SEC Forms Advisory Committee on Small and Emerging Companies

On September 13, 2011, the SEC announced that it had formed the Advisory Committee on Small and Emerging Companies.5 This Committee is tasked with providing advice and recommendations to the SEC specifically related to privately held small businesses and publicly traded companies with less than $250 million in public market capitalization.

The committee will advise the SEC on such issues as:

  • Capital raising through private placements and public securities offerings;
  • Trading in the securities of small and emerging and small publicly traded companies; and
  • Public reporting requirements of such companies.

The committee consists of 19 members generally drawn from smaller public and private companies, law and accounting firms, investment banks and investment funds throughout the country as well as an observer from each of the Small Business Association and the North American Securities Administrators Association.

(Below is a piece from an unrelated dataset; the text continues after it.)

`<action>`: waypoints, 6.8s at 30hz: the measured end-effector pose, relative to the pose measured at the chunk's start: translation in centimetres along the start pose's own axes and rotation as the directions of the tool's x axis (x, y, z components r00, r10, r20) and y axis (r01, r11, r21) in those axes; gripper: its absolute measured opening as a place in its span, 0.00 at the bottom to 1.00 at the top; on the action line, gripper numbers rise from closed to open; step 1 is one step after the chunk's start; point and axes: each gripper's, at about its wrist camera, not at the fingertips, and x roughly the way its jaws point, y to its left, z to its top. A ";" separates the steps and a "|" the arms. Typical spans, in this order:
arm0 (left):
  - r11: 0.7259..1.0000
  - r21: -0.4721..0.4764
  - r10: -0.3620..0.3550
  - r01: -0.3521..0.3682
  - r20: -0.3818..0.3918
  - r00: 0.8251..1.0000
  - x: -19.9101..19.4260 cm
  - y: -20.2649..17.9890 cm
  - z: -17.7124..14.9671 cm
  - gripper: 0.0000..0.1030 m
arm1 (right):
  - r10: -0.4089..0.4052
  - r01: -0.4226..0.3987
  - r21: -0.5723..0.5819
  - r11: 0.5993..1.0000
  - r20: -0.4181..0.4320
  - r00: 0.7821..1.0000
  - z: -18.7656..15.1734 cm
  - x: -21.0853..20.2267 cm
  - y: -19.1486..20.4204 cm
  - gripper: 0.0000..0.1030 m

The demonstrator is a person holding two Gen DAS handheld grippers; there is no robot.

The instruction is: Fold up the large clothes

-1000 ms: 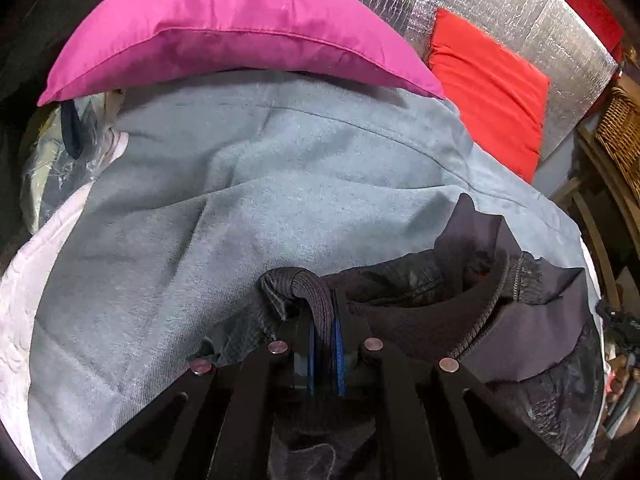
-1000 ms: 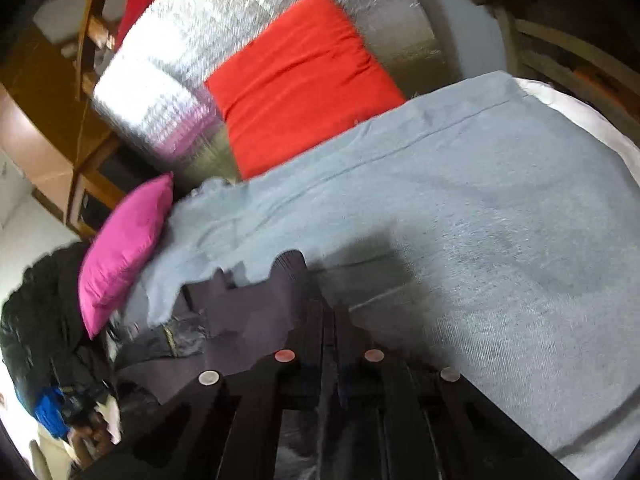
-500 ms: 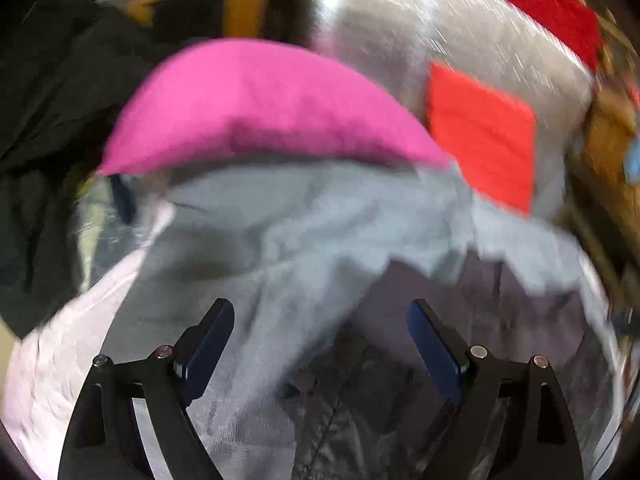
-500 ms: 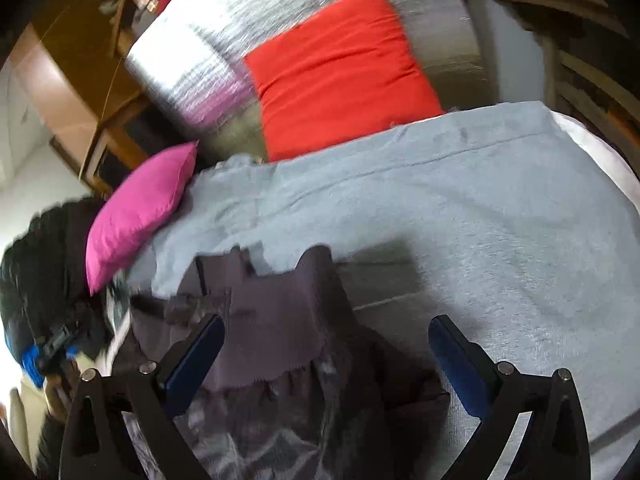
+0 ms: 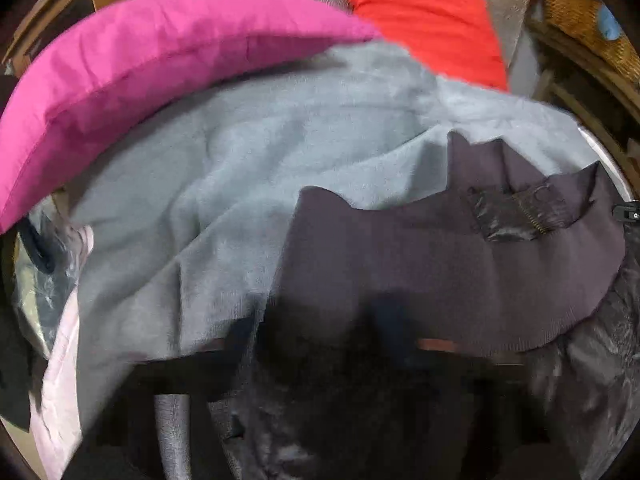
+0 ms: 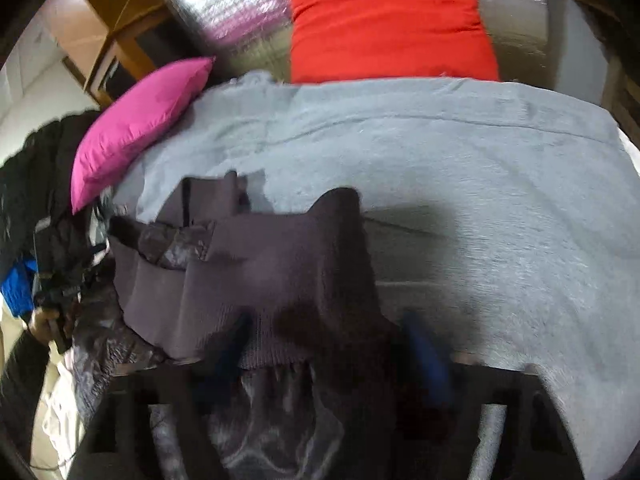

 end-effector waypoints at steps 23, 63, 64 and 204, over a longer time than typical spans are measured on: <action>0.972 -0.224 -0.068 0.064 -0.010 0.998 3.1 4.3 -0.4 0.16 | 0.083 -0.080 0.202 0.976 -0.006 0.997 0.6 0.1 -6.2 0.18; 0.969 -0.187 0.191 -0.159 0.169 0.967 -7.2 3.7 -2.0 0.58 | -0.119 0.084 0.197 0.977 0.173 0.978 0.2 -7.8 -3.7 0.95; 0.973 -0.189 0.163 -0.130 0.171 0.972 -8.4 4.1 -3.3 0.61 | -0.091 0.056 0.198 0.979 0.172 0.981 -0.5 -9.0 -3.2 0.95; 0.966 -0.189 0.199 -0.174 0.119 0.973 -9.7 -9.3 -16.4 0.78 | -0.238 0.236 0.065 0.969 0.026 0.971 -11.0 -3.5 9.1 0.93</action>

This effort may be part of President Obama's promise in the release of his "American Jobs Act" proposal on September 8th that "We're also planning to cut away the red tape that prevents too many rapidly-growing start-up companies from raising capital and going public."6

SEC Seeks Comment on Review of Existing Regulations

On July 11, 2011, President Obama issued Executive Order 13579 which provides that, within 120 days, each independent regulatory agency should develop plans for the review of existing significant regulations to determine whether any such regulations should be modified, streamlined, expanded or repealed so as to make the agency's regulatory programs more effective or less burdensome in achieving the regulatory objectives.7

In furtherance of the SEC's ongoing efforts to update regulations and in response to President Obama's Executive Order, on September 6, 2011, the SEC announced8 that it is seeking public comments on the scope and elements of a plan for the review of existing regulations. The SEC asks what factors it should consider in selecting and prioritizing rules for review, how often rules should be reviewed, what data the SEC should use for the review process, what the SEC can do to modify, streamline or expand its regulatory review processes and how to increase public participation in the rulemaking process. Public comments should be submitted to the SEC on or by October 6, 2011. The SEC is not, at this time, soliciting comment on specific existing rules to be reviewed.

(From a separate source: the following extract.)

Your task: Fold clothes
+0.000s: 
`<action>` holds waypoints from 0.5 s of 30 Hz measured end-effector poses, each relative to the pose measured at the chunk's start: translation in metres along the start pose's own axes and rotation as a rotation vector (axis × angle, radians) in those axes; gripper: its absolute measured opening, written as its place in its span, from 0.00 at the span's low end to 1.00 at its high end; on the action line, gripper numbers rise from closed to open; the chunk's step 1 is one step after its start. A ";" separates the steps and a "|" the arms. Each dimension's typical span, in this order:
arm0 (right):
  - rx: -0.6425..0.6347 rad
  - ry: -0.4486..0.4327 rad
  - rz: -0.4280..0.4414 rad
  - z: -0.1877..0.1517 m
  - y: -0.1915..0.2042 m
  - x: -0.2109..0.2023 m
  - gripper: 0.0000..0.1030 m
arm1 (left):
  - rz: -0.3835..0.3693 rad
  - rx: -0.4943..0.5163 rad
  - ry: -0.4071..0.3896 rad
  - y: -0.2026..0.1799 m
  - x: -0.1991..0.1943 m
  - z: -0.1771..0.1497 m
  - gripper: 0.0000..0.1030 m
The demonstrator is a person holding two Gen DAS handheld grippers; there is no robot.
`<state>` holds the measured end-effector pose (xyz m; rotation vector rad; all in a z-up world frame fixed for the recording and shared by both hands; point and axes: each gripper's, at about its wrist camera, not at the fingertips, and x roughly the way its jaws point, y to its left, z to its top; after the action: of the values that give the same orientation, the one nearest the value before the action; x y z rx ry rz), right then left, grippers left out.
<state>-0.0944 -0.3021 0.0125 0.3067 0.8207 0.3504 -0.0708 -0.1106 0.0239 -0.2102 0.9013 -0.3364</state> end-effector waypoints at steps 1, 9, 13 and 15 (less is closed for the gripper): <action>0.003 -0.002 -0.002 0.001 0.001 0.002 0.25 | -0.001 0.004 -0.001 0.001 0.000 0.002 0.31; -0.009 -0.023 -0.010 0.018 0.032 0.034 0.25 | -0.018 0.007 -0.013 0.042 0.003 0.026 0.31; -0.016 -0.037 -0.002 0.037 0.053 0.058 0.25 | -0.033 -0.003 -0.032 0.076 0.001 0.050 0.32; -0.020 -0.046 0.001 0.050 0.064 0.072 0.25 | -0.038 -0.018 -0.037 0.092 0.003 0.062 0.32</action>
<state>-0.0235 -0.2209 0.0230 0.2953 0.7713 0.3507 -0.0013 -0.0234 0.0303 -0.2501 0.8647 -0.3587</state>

Is Disclosure and Further Regulation of Public Company Political Contributions Coming?

The Supreme Court in its landmark decision Citizens United v. Federal Election Commission, 130 S.Ct. 876 (2010) struck down limitations on political contributions by corporations. Prior to Citizens United, federal law prohibited corporations and unions from using their general treasury funds to make expenditures for speech expressly advocating the election or defeat of a political candidate in certain federal elections. 2 U.C.S. A. § 441b.

In an apparent response to Citizens United, the Shareholder Protection Act was introduced into the House of Representatives in March 2010 and a new version, the Shareholder Protection Act of 2011, was reintroduced in July 2011 (Bill). In addition, in August 2011, the Committee on Disclosure of Corporate Spending9 submitted to the SEC a Petition for Rulemaking (Petition) asking the SEC to develop rules requiring public companies to disclose to shareholders political contributions.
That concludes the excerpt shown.